Your job with the data below: print everything from the line that holds "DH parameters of" down to the line that holds "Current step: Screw", ends included, exactly, and nothing else.

Material provided:
........

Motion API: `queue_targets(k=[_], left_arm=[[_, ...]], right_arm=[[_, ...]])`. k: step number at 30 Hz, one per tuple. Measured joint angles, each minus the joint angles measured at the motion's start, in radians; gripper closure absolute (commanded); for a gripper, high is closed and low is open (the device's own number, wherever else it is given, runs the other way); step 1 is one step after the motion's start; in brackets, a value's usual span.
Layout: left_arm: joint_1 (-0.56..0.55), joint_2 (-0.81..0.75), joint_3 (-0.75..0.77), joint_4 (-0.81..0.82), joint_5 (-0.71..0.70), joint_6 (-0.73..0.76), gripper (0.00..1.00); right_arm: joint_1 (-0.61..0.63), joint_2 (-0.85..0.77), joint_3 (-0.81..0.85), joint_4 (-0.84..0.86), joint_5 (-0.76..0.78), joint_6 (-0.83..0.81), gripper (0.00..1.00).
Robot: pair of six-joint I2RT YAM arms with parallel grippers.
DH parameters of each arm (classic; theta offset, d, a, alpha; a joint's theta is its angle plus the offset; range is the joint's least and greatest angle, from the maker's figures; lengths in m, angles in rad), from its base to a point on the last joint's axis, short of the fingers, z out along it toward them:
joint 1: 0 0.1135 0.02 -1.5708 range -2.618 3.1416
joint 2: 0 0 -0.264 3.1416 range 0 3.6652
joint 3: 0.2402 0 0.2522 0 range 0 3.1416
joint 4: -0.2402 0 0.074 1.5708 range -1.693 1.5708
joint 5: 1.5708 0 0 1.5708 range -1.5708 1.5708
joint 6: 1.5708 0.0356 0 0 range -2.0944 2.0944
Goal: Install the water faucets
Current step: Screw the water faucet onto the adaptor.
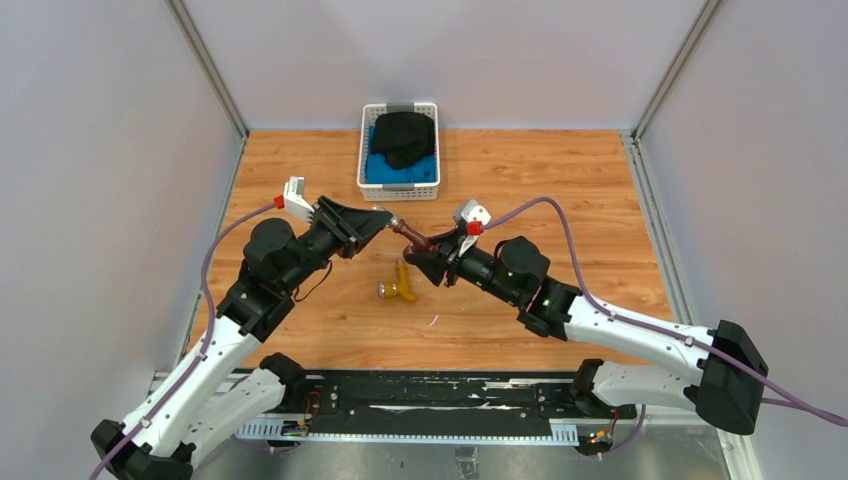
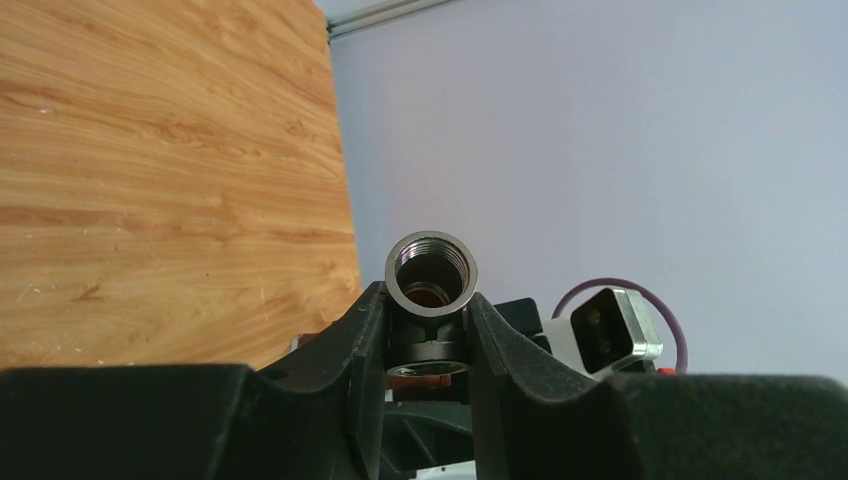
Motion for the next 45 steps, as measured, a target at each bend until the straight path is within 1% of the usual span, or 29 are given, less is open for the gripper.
queue_targets(k=[2, 3, 4, 6, 9, 14, 17, 19, 24, 25, 26, 27, 28, 30, 31, 32, 34, 35, 37, 45], left_arm=[[0.0, -0.002, 0.0, 0.008, 0.001, 0.012, 1.0], [0.0, -0.004, -0.001, 0.018, 0.004, 0.021, 1.0], [0.0, -0.006, -0.004, 0.033, 0.008, 0.029, 1.0], [0.0, -0.007, -0.012, 0.073, 0.024, 0.045, 1.0], [0.0, -0.004, -0.021, 0.13, 0.055, 0.069, 1.0], [0.0, 0.002, -0.043, 0.238, 0.093, 0.097, 1.0], [0.0, 0.0, -0.055, 0.285, 0.103, 0.114, 1.0], [0.001, 0.0, -0.068, 0.312, 0.098, 0.125, 1.0], [0.013, 0.002, -0.091, 0.351, 0.058, 0.161, 1.0], [0.015, 0.002, -0.105, 0.352, 0.037, 0.174, 1.0], [0.016, 0.002, -0.106, 0.352, 0.036, 0.175, 1.0], [0.016, 0.003, -0.112, 0.356, 0.031, 0.177, 1.0], [0.016, 0.003, -0.119, 0.362, 0.028, 0.176, 1.0], [0.015, 0.003, -0.126, 0.377, 0.029, 0.172, 1.0], [0.014, 0.003, -0.13, 0.385, 0.029, 0.168, 1.0], [0.013, 0.003, -0.132, 0.39, 0.03, 0.163, 1.0], [0.014, 0.003, -0.135, 0.391, 0.034, 0.155, 1.0], [0.014, 0.003, -0.136, 0.385, 0.037, 0.152, 1.0], [0.019, 0.01, -0.14, 0.367, 0.046, 0.148, 1.0], [0.022, 0.039, -0.107, 0.247, 0.068, 0.127, 1.0]], right_arm=[[0.0, -0.002, 0.003, -0.001, -0.001, 0.023, 0.9], [0.0, -0.004, 0.006, -0.004, -0.007, 0.041, 0.94], [-0.002, -0.008, 0.009, -0.009, -0.014, 0.065, 0.95], [-0.016, -0.021, 0.013, -0.015, -0.041, 0.126, 0.96], [-0.054, -0.036, 0.013, -0.009, -0.124, 0.262, 0.97], [-0.177, -0.039, 0.002, 0.062, -0.335, 0.583, 1.0], [-0.274, -0.01, -0.028, 0.2, -0.46, 0.82, 1.0], [-0.326, 0.048, -0.045, 0.34, -0.536, 1.0, 1.0], [-0.365, 0.293, -0.053, 0.742, -0.663, 1.449, 1.0], [-0.37, 0.376, -0.035, 0.836, -0.716, 1.582, 1.0], [-0.37, 0.382, -0.034, 0.843, -0.719, 1.592, 1.0], [-0.374, 0.401, -0.029, 0.868, -0.738, 1.637, 0.98], [-0.376, 0.412, -0.027, 0.887, -0.752, 1.672, 0.9], [-0.376, 0.419, -0.026, 0.912, -0.768, 1.723, 0.67], [-0.376, 0.419, -0.026, 0.924, -0.773, 1.741, 0.57], [-0.377, 0.419, -0.026, 0.933, -0.774, 1.754, 0.48], [-0.377, 0.419, -0.027, 0.947, -0.775, 1.77, 0.34], [-0.377, 0.416, -0.027, 0.955, -0.773, 1.779, 0.32], [-0.378, 0.401, -0.041, 0.972, -0.769, 1.788, 0.3], [-0.42, 0.34, -0.117, 0.965, -0.76, 1.783, 0.28]])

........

Task answer:
DH parameters of each arm (classic; theta offset, d, a, alpha; a joint's theta is its angle plus the offset; range is the joint's least and greatest angle, from the maker's figures; lengths in m, angles in rad), from its base to a point on the last joint's axis, short of the fingers, z out along it toward them:
joint 1: 0 0.1135 0.02 -1.5708 range -2.618 3.1416
joint 2: 0 0 -0.264 3.1416 range 0 3.6652
joint 3: 0.2402 0 0.2522 0 range 0 3.1416
joint 4: -0.2402 0 0.074 1.5708 range -1.693 1.5708
joint 5: 1.5708 0 0 1.5708 range -1.5708 1.5708
joint 6: 1.5708 0.0356 0 0 range -2.0944 2.0944
Goal: Install the water faucets
Current step: Screw the water faucet onto the adaptor.

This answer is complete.